1.1.1 Serial Repeater

A serial repeater consists of the host computer, a computer used as
a repeater, and the camera. The setup is shown in figure .

The repeater runs special software which reads data from one serial
port, logs the communication, and then outputs the data to the other
serial port. Data that is from the host computer to the camera and
from the camera to the host computer is logged sequentially in a single
log file. Information logged includes hexadecimal data values, direction
of the communication, as well as time stamps for synchronization.
An example sniffer to use for this configuration is ``sersniff''.

1.1.2 ``Y'' Serial Cable

To avoid using two computers, a Y serial cable can be used. The ``trunk''
end of the serial cable attaches to the camera's serial transfer cable,
while the two ``branches'' plug in to two serial ports on the host
computer. Figure shows this setup.

The camera drivers use one of the serial ports on the host computer,
while the other port is opened with a hexadecimal monitor application
that dumps all communications on the port to a file. The downside
to this approach is the developer would have to determine which sets
of data was generated by the camera or the host computer. Also, a
Y cable would have to be either built or purchased from an electronics
supply store.

1.1.3 Virtual Device Driver Hooks

The Windows platform allows virtual device drivers to ``hook'' into
other drivers to provide additional functionality or feature enhancements.
A combination GUI and device driver named PortMon by Systems Internals
is a communications debugging utility that hooks into the existing
Windows serial device driver (vcomm.vxd) and logs communications.
Figure shows this equipment arrangement.

This setup allows the developer to not use any extra hardware by simply
relying on software. This is perhaps the easiest method for capturing
camera data.

1.2 Making Sense Out of the Protocol

What follows are some pointers on decoding camera protocols. It uses
a protocol that isn't really any camera protocol in particular, but
should demonstrate some commonalities between most camera protocols.

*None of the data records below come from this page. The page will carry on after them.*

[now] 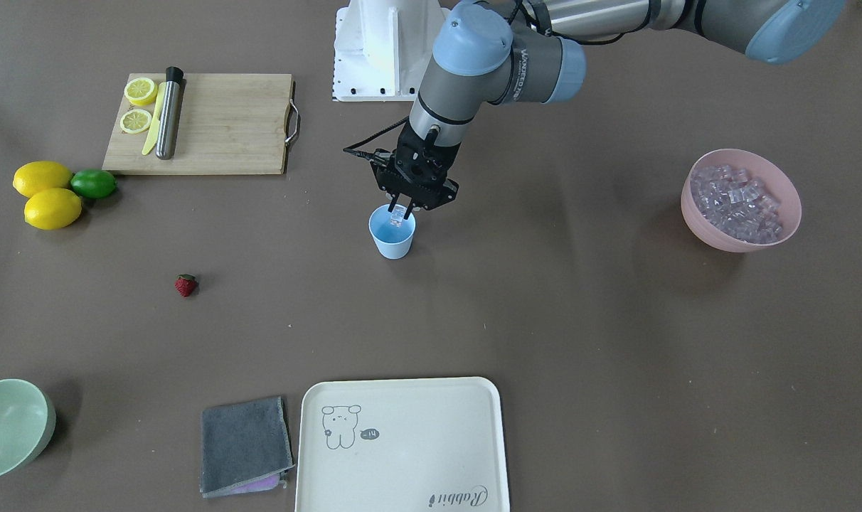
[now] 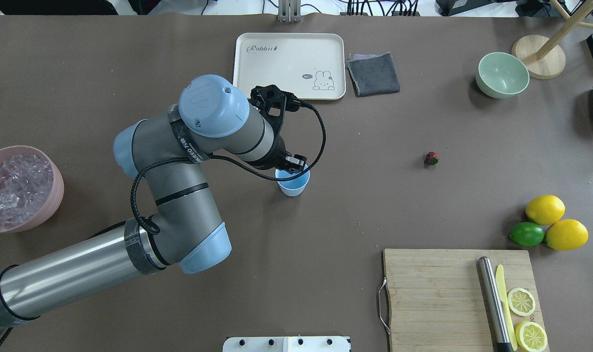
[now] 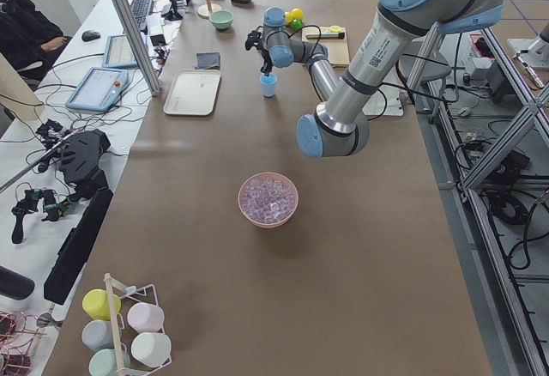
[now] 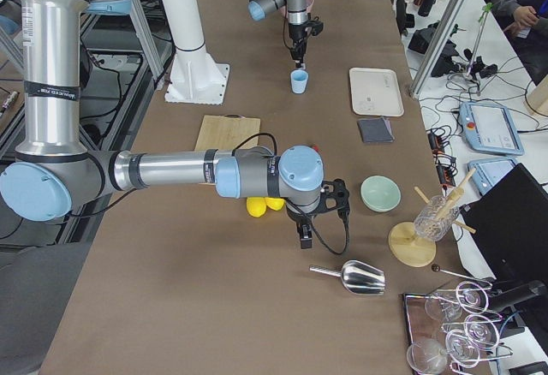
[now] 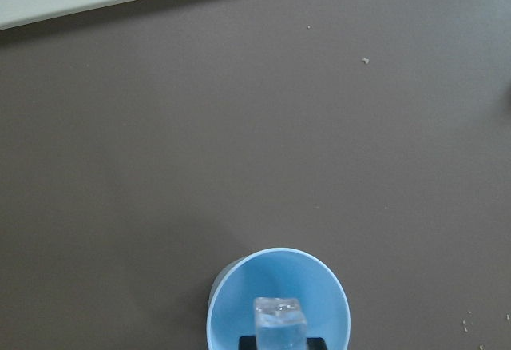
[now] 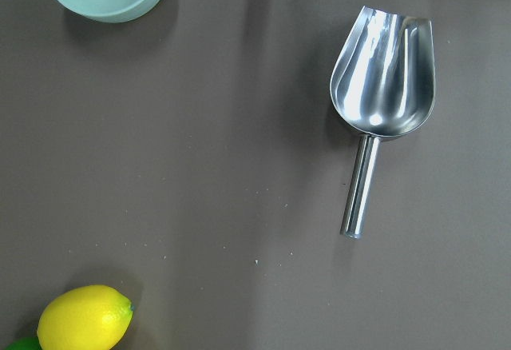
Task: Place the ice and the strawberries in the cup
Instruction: 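Open the left gripper to drop the ice cube into the cup, then move the left gripper back to the pink ice bowl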
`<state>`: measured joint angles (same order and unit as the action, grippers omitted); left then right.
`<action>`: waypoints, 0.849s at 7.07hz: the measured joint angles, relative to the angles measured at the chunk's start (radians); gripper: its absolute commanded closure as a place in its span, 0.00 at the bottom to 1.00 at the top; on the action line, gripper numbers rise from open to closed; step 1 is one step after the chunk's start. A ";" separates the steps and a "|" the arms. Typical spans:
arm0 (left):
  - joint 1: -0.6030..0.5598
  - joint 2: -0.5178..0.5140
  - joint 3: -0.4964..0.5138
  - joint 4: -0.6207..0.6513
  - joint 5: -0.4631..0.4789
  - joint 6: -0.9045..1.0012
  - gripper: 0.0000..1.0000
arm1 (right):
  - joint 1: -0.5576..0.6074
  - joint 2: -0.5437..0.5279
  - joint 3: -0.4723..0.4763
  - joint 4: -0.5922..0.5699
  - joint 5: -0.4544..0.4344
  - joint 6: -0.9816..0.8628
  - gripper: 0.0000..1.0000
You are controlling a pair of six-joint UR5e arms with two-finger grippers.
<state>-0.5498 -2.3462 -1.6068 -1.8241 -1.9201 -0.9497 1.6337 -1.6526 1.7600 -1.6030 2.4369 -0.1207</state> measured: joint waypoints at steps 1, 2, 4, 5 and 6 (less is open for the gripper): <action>0.000 -0.005 0.000 0.002 -0.001 -0.034 0.03 | 0.000 0.001 0.000 0.000 0.000 0.000 0.00; 0.000 -0.010 -0.001 0.006 -0.003 -0.052 0.03 | 0.000 0.005 0.000 0.000 0.000 0.002 0.00; -0.014 -0.011 -0.008 0.014 -0.013 -0.059 0.03 | 0.000 0.018 -0.003 -0.001 0.000 0.004 0.00; -0.051 0.005 -0.030 0.026 -0.048 -0.047 0.03 | 0.000 0.020 -0.004 0.000 0.004 0.001 0.00; -0.107 0.056 -0.082 0.057 -0.104 -0.007 0.03 | 0.000 0.018 -0.005 0.000 0.007 0.000 0.00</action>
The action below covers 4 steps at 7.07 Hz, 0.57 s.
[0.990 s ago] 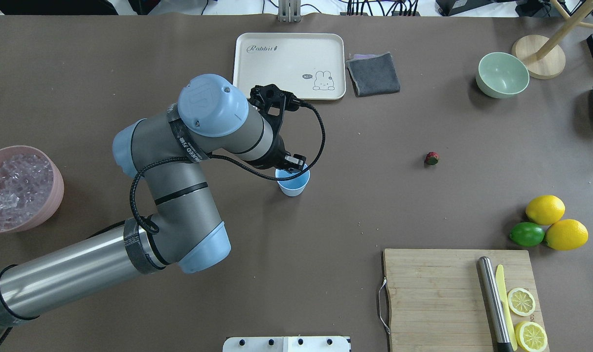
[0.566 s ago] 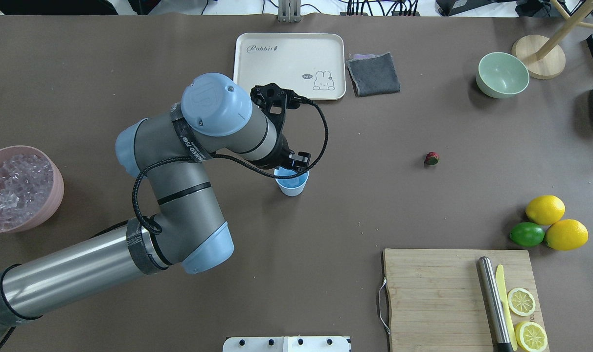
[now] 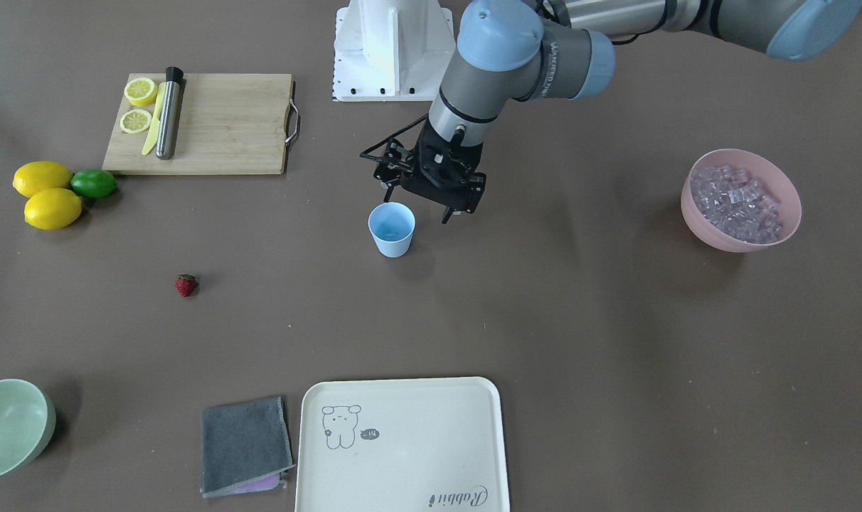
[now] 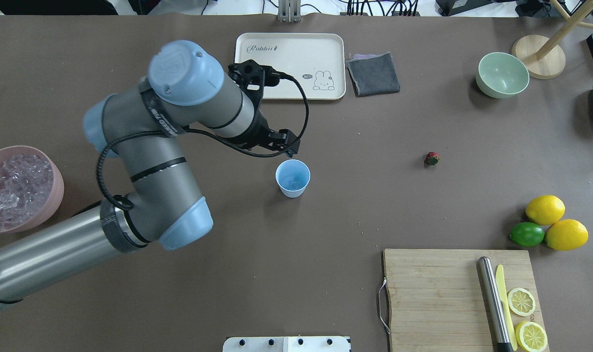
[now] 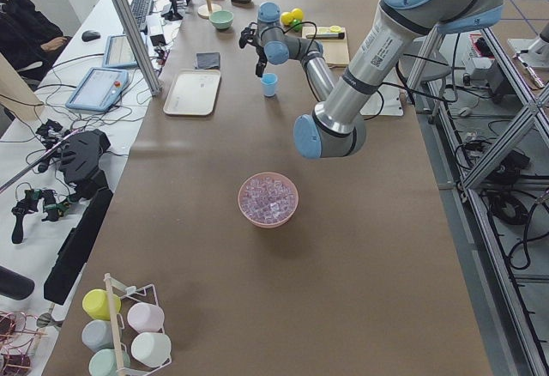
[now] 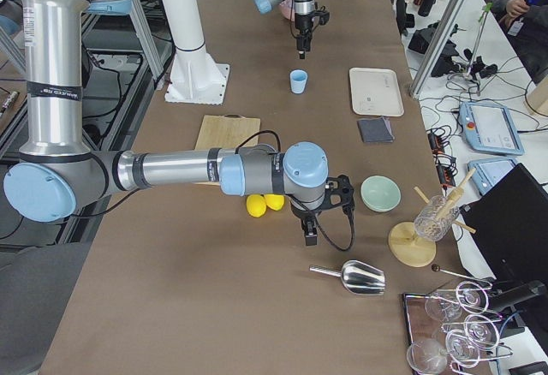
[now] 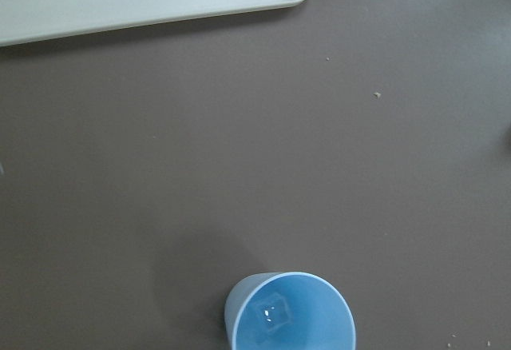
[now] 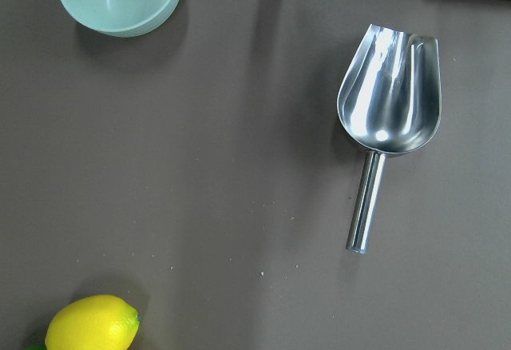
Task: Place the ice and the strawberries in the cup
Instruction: 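Move the left gripper back to the pink ice bowl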
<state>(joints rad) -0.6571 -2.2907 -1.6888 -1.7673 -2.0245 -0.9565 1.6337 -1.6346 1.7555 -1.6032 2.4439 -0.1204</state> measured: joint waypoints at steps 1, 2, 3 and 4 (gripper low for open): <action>-0.070 0.081 -0.084 0.050 -0.054 0.078 0.03 | 0.000 -0.002 0.002 0.000 0.001 0.001 0.00; -0.148 0.165 -0.168 0.104 -0.094 0.173 0.03 | 0.000 0.015 0.000 -0.002 -0.005 0.005 0.00; -0.230 0.246 -0.232 0.149 -0.136 0.287 0.03 | -0.001 0.046 -0.017 -0.006 -0.017 0.007 0.00; -0.316 0.348 -0.280 0.178 -0.182 0.437 0.03 | -0.001 0.065 -0.041 -0.005 -0.021 0.008 0.00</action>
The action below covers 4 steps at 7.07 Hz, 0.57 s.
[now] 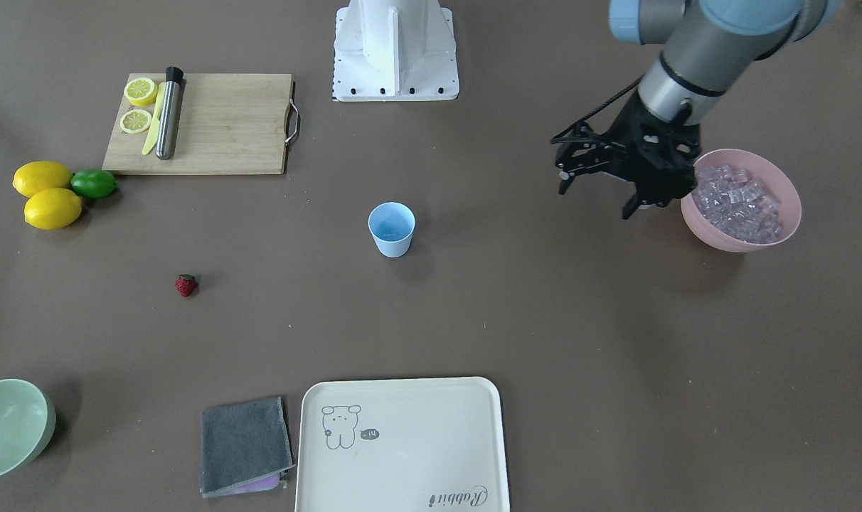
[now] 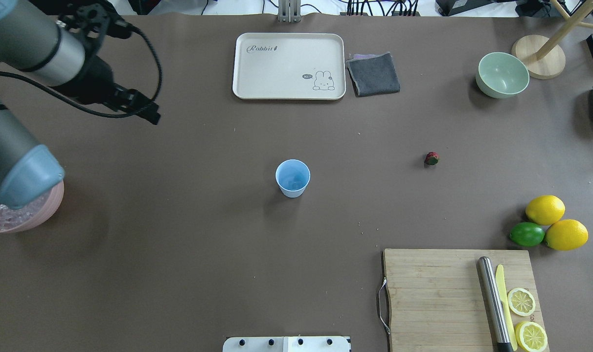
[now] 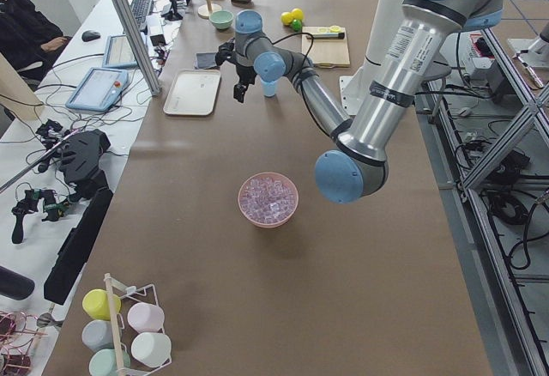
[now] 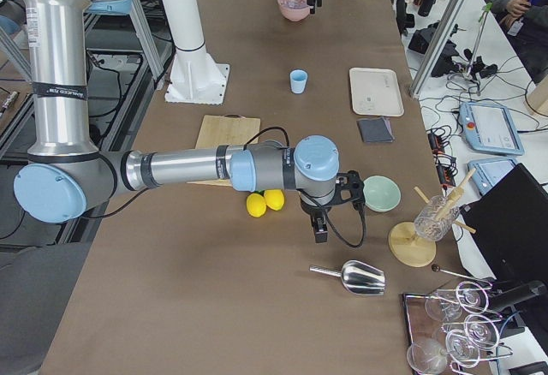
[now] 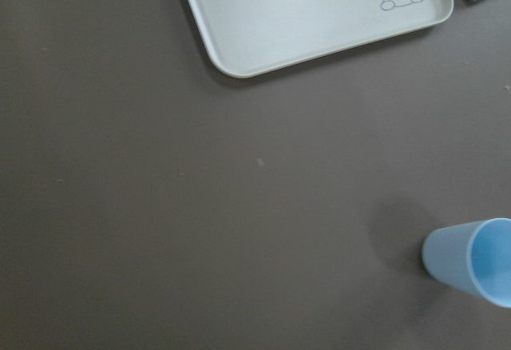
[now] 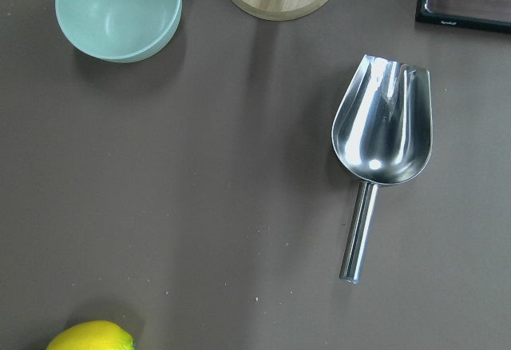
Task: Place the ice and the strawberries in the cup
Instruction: 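Move the left gripper back to the pink ice bowl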
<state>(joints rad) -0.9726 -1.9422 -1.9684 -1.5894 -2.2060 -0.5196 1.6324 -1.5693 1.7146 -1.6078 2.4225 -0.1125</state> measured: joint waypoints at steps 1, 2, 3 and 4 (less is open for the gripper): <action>-0.072 0.106 -0.023 0.009 -0.031 0.160 0.03 | 0.000 0.008 -0.013 0.001 0.000 0.000 0.00; -0.125 0.210 -0.024 0.008 -0.046 0.322 0.03 | 0.000 0.011 -0.017 0.002 0.001 0.000 0.00; -0.154 0.295 -0.010 0.001 -0.051 0.439 0.03 | 0.000 0.015 -0.019 0.003 0.000 -0.002 0.00; -0.165 0.353 0.018 -0.030 -0.052 0.493 0.03 | 0.000 0.018 -0.020 0.003 0.000 -0.004 0.00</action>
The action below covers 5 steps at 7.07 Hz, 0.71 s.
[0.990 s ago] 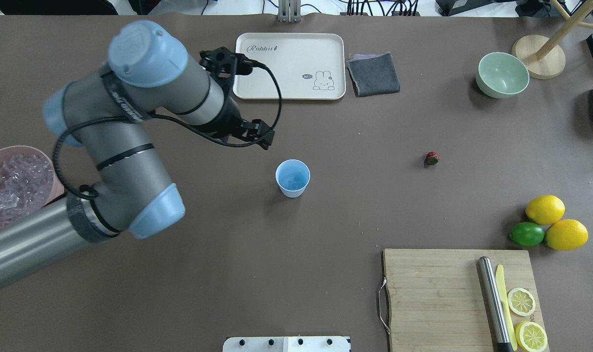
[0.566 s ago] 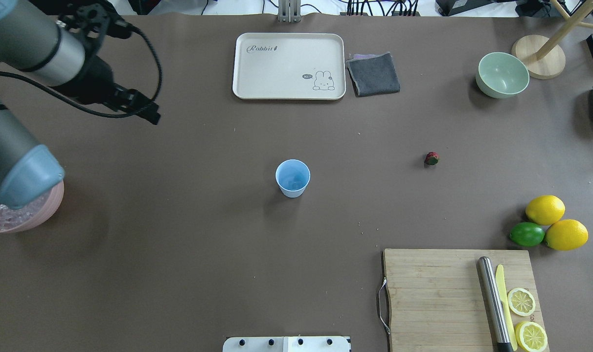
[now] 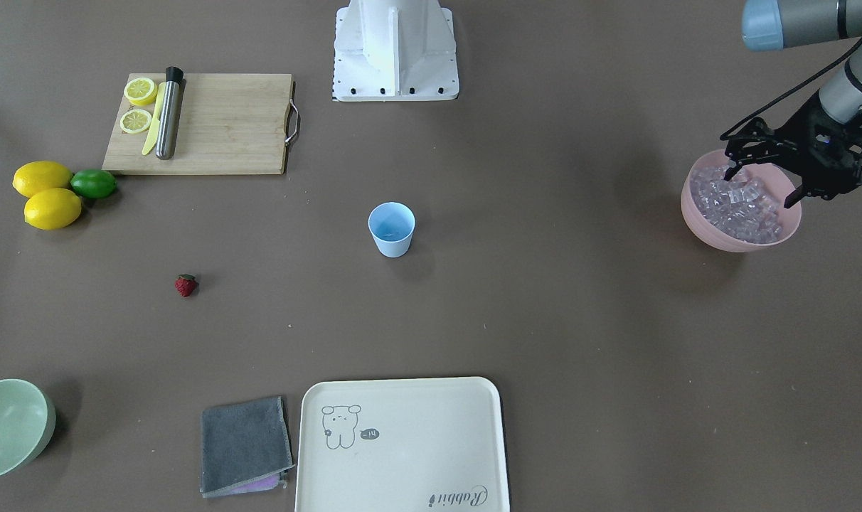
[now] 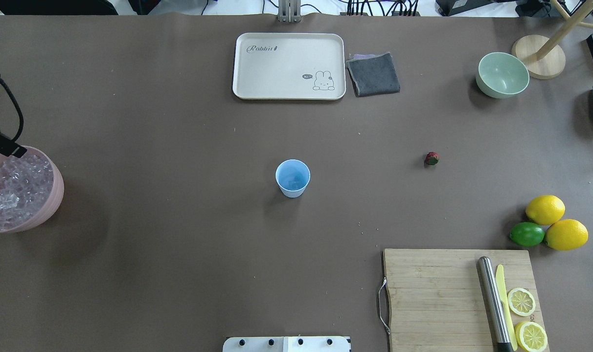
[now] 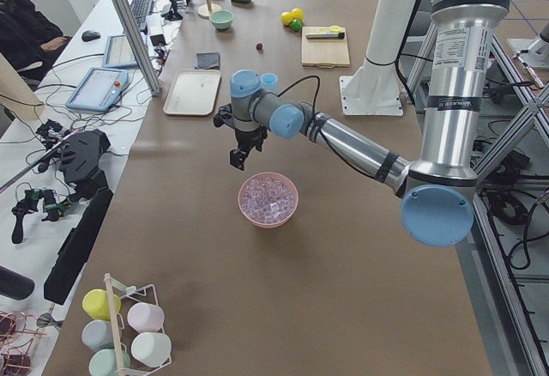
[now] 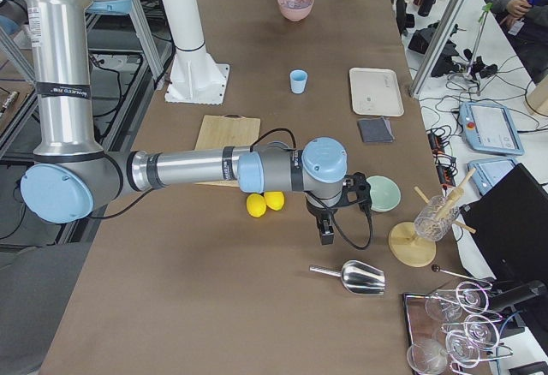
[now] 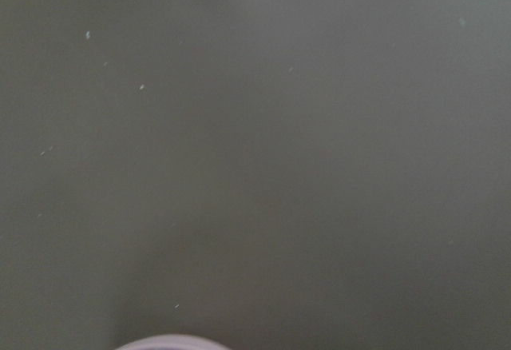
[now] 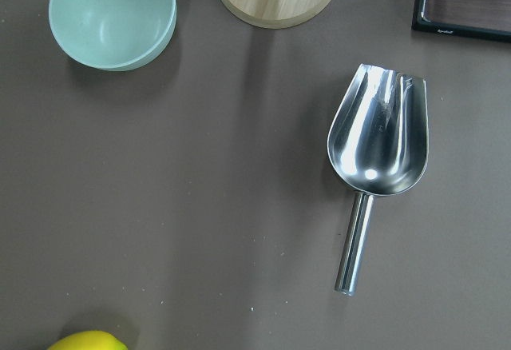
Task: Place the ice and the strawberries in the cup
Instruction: 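Move the left gripper back to the pink ice bowl, then lower the left gripper and grasp another ice cube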
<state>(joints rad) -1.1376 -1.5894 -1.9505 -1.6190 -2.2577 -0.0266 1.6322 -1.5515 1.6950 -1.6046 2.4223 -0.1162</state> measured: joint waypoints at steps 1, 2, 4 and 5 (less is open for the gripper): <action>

1. Cameras like to ping. This is the in the form of an "ACK"" command
  that is different for different cameras. Basically, it is usually
  a short packet (probably 1 byte) that is sent both ways in order
  for the camera to know the computer is there or vice versa. It is
  also sometimes used to wake up a camera that has gone into power-save
  mode. It usually starts out the communications, as well as confirms
  each packet in any sort of "mass" transfer. The opposite, a "NAK",
  is sent to basically say the last packet was not received, or an
  error has occurred. Again, this is usually just a single byte as
  well.
  
  Example:
  Computer: 01
  Camera : 01
  
  The Camera sent an ACK ("01") and the Computer responded with an
  ACK as well.

2. Transfers are usually in "reverse network order", meaning least significant
  bytes come before most significant bytes. For example, ``00 08''
  should actually be reassembled as ``08 00''. 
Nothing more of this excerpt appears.